Chapter 4
As the investigation into Brianna Denison’s disappearance continued, extensive searches of the neighborhood where the MacKay Court home was located, as well as searches of adjacent neighborhoods, utilizing search dogs, consistently failed to turn up any sign of the missing young coed. As Jenkins and his colleagues continued working around the clock in their efforts to find out what had become of Brianna, the earlier nonlethal attacks against young college girls rose to the surface once again. Some investigators, including Jenkins, now began to believe that they could very possibly be linked to one another, either by physical evidence or the suspect’s modus operandi, or both.

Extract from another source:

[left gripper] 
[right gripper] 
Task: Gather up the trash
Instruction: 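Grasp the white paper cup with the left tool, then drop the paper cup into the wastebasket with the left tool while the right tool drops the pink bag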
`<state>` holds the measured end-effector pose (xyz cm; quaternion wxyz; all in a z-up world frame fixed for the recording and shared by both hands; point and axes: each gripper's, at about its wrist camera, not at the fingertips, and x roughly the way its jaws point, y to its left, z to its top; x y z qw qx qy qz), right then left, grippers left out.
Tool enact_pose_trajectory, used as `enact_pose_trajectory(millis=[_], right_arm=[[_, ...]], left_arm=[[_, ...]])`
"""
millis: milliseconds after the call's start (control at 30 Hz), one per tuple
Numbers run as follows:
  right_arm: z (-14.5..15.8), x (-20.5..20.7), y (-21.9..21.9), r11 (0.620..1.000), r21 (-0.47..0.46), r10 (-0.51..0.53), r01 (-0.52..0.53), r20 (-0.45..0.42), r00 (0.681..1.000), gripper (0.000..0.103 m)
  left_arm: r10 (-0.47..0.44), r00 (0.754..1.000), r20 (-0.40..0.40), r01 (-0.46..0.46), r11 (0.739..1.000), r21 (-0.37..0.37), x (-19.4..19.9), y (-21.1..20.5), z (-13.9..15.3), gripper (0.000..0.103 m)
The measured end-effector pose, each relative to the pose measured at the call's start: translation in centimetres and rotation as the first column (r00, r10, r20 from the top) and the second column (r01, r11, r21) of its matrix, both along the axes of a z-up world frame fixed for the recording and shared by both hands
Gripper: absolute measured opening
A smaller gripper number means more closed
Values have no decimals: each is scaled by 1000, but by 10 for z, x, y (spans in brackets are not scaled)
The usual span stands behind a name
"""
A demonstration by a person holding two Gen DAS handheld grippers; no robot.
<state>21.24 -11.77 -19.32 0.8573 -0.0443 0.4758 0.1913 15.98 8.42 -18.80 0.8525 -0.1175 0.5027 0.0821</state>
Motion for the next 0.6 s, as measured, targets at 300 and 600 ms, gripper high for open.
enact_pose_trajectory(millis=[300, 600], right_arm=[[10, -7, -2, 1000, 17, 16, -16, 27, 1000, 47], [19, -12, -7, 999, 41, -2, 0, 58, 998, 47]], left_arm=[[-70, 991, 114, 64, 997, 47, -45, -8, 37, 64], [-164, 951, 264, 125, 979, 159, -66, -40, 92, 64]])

It was along that line of thinking that prompted the substance that had been found on the rear door of the searched house—which investigators would not publicly identify—to be analyzed swiftly at the Washoe County Crime Lab. An unidentified male DNA profile was quickly developed from a swab of the doorknob’s exterior surface. The sample contained a foreign (meaning not specific to the residents of the house) Y, or male, chromosome that matched a foreign Y chromosome DNA profile that had been collected from the rape kit of one of the earlier sexual-assault victims. It matched the rape kit of Virgie Chin, twenty-two, an exchange student from Taiwan who had been attacked by an unknown male a month earlier.

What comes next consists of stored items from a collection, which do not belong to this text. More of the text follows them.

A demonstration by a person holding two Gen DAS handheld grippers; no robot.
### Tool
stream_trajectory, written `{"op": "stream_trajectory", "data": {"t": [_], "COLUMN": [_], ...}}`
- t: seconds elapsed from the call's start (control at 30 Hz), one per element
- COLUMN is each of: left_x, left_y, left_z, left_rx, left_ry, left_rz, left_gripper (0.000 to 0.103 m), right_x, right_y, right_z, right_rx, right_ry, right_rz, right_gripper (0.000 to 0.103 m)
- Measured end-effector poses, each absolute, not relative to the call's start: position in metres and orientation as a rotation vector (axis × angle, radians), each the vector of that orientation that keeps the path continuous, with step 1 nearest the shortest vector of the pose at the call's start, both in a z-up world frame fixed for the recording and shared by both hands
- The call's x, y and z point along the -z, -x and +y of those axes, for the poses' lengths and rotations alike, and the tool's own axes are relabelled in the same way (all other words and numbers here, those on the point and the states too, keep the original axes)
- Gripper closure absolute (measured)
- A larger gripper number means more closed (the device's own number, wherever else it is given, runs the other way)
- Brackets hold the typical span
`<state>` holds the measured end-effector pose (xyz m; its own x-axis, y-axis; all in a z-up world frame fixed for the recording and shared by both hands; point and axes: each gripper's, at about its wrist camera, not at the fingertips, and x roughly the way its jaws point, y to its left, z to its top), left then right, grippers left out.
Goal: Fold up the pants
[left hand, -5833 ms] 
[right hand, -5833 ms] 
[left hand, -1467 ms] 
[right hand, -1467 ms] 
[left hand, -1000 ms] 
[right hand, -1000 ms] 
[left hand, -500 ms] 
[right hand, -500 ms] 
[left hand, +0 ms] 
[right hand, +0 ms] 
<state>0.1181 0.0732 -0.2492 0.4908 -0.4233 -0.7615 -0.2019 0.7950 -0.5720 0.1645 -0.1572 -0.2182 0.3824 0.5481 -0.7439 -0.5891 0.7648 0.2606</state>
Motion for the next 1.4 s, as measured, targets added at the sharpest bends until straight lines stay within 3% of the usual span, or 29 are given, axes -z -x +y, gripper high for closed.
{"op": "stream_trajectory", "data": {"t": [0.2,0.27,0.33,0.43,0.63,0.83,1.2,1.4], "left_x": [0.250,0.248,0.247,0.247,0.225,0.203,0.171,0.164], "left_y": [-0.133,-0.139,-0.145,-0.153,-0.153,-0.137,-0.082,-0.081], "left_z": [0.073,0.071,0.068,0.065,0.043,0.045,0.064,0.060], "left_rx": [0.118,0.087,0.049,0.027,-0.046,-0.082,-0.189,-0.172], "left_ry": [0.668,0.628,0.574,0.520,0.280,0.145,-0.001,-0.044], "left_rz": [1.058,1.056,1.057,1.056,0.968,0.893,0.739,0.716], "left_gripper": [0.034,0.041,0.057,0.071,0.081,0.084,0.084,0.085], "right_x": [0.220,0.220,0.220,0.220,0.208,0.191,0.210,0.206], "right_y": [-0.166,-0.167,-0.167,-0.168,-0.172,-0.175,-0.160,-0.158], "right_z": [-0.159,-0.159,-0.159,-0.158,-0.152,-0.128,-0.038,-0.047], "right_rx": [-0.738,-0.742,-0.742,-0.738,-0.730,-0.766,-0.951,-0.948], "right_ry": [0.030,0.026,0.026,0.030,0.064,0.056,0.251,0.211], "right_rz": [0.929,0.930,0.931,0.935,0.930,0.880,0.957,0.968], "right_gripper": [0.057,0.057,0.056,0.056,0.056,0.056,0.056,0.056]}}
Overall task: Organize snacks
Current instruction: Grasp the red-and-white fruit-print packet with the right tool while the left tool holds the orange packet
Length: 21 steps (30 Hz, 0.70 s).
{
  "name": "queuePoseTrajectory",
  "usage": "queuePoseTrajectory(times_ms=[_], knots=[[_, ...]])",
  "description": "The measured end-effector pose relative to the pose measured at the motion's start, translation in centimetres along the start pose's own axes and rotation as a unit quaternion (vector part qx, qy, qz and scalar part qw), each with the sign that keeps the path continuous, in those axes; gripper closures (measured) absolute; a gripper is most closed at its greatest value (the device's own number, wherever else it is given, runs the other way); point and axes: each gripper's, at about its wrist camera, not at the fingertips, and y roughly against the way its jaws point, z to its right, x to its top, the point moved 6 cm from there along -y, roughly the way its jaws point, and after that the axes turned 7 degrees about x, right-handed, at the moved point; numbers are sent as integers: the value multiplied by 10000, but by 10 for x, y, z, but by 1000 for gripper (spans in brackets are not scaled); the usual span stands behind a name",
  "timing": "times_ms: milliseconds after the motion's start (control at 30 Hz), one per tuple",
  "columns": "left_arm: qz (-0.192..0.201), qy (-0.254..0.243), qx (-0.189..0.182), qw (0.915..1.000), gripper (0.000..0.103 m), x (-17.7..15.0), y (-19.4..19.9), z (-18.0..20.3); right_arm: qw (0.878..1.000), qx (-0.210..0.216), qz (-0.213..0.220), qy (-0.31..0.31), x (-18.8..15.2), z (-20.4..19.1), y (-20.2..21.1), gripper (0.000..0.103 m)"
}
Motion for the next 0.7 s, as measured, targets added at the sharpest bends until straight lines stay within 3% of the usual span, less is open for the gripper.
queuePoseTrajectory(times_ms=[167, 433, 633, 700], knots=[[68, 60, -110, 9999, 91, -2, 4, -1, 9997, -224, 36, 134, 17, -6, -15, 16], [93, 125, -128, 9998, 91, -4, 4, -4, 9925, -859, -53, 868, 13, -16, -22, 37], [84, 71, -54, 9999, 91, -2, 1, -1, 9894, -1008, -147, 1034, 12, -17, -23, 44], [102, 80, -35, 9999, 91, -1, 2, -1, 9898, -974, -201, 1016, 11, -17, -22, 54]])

Had the rear door, then, been the suspect’s entrance to the house? Or had it been his exit with Brianna? Or both? Jenkins continued to consider the possibility of the intruder’s choices at this point, but the evidence was beginning to suggest that he had used the rear door for both entry and exit. The rear door also provided a little more privacy, lessening the chances that the suspect might be seen by someone in the neighborhood.
Delighted that progress had been made so quickly and that the cops now knew that they were almost certainly dealing with the same perpetrator, Jenkins decided to review the Chin case once again to see if he could pinpoint any similarities that might exist between that case and the disappearance of Brianna Denison.

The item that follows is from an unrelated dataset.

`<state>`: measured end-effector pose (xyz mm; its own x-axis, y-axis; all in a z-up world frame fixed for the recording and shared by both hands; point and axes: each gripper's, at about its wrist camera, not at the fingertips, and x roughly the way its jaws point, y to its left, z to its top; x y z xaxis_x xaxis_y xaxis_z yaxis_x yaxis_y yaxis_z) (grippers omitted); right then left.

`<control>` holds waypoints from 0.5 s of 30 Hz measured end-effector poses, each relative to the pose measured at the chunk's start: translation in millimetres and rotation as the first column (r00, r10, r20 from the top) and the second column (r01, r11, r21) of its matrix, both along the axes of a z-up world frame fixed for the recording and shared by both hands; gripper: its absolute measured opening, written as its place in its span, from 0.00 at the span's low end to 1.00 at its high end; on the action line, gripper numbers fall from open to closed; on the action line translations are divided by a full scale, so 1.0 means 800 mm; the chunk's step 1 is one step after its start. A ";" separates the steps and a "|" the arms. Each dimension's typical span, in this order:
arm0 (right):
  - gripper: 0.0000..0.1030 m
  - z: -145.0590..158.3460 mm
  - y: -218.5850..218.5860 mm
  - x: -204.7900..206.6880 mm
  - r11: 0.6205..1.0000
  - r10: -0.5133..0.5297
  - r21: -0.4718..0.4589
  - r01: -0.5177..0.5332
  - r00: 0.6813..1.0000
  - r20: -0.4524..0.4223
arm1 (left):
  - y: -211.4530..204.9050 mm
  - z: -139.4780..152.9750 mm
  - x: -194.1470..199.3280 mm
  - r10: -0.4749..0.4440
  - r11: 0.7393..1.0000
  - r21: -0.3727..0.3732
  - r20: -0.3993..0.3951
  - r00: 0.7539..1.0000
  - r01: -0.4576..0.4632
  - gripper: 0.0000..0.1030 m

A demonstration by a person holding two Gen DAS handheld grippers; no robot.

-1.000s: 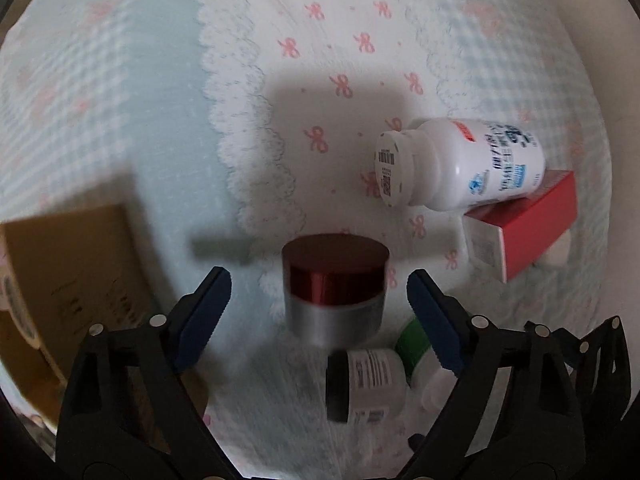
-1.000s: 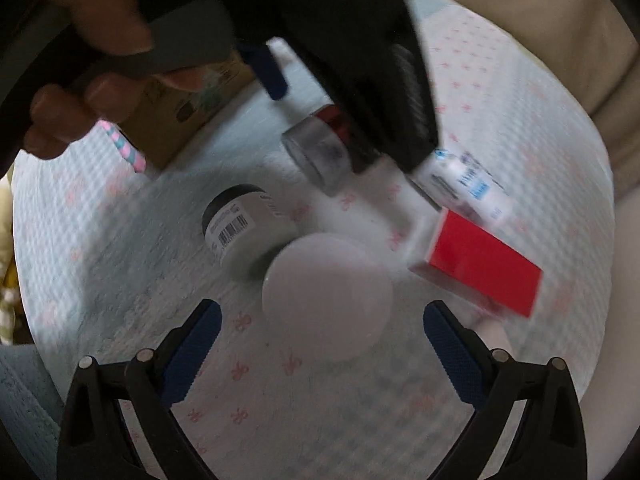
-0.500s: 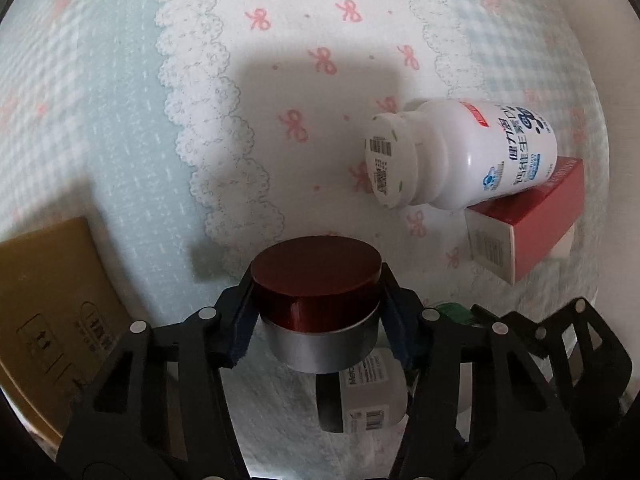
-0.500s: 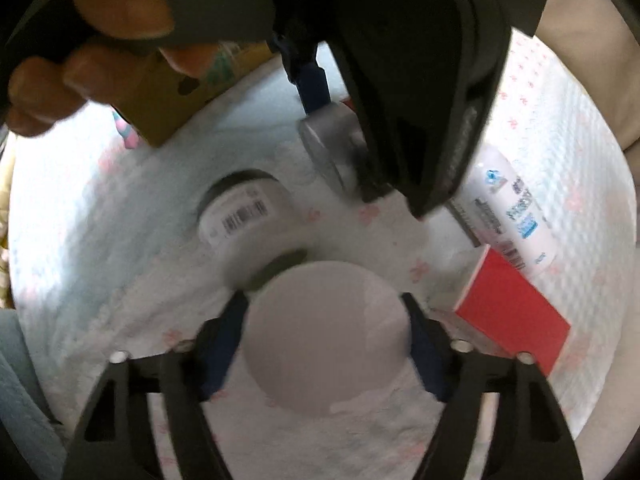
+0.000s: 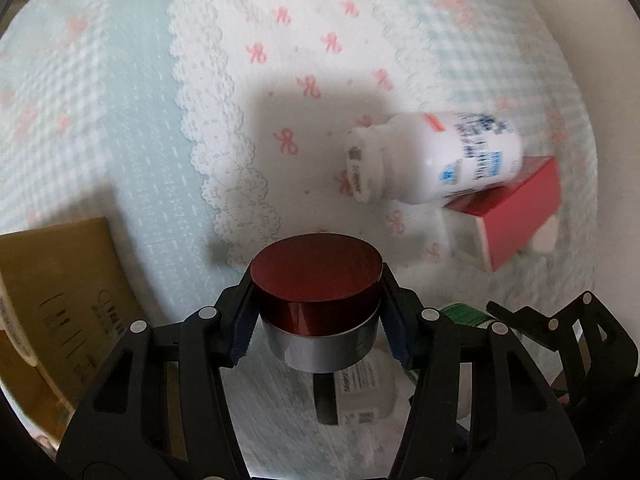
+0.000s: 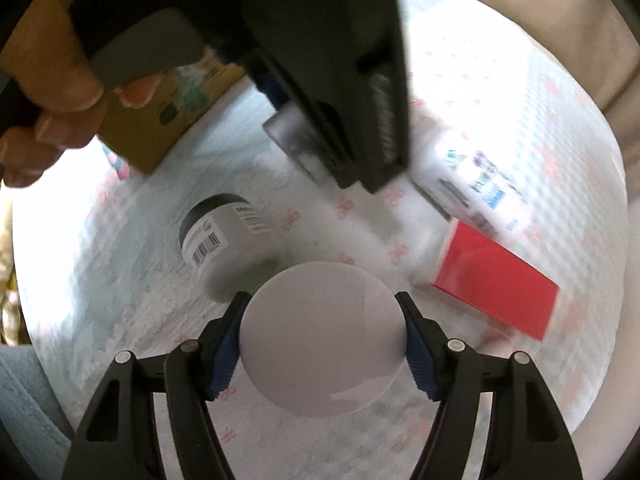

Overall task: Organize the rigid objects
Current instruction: 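Carry the red-lidded jar and white container over the box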

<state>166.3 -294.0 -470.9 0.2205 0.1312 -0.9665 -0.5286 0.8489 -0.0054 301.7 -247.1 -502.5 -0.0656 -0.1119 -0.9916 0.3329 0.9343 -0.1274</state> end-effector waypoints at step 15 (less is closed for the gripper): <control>0.64 0.169 -0.062 -0.047 0.914 -0.406 0.064 0.401 0.908 0.104 | 0.040 0.210 -0.078 0.070 0.988 -0.146 0.216 0.974 -0.039 0.49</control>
<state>129.0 -343.5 -335.8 0.3699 0.0457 -0.9279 -0.1384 0.9903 -0.0065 239.2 -214.9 -334.7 0.1625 -0.2482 -0.9550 0.3166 0.9298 -0.1877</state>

Virgie had been assaulted during the very early-morning hours of December 16, 2007, Jenkins read from the earlier case file. Officer Andrew Hickman, along with several other Reno police officers, had been sent to an address in the 1400 block of North Virginia Street to meet with the young coed who had reported that she had been kidnapped and sexually assaulted. When Hickman and the other officers arrived, Virgie told them that she lived in an apartment at the address where they took her statement.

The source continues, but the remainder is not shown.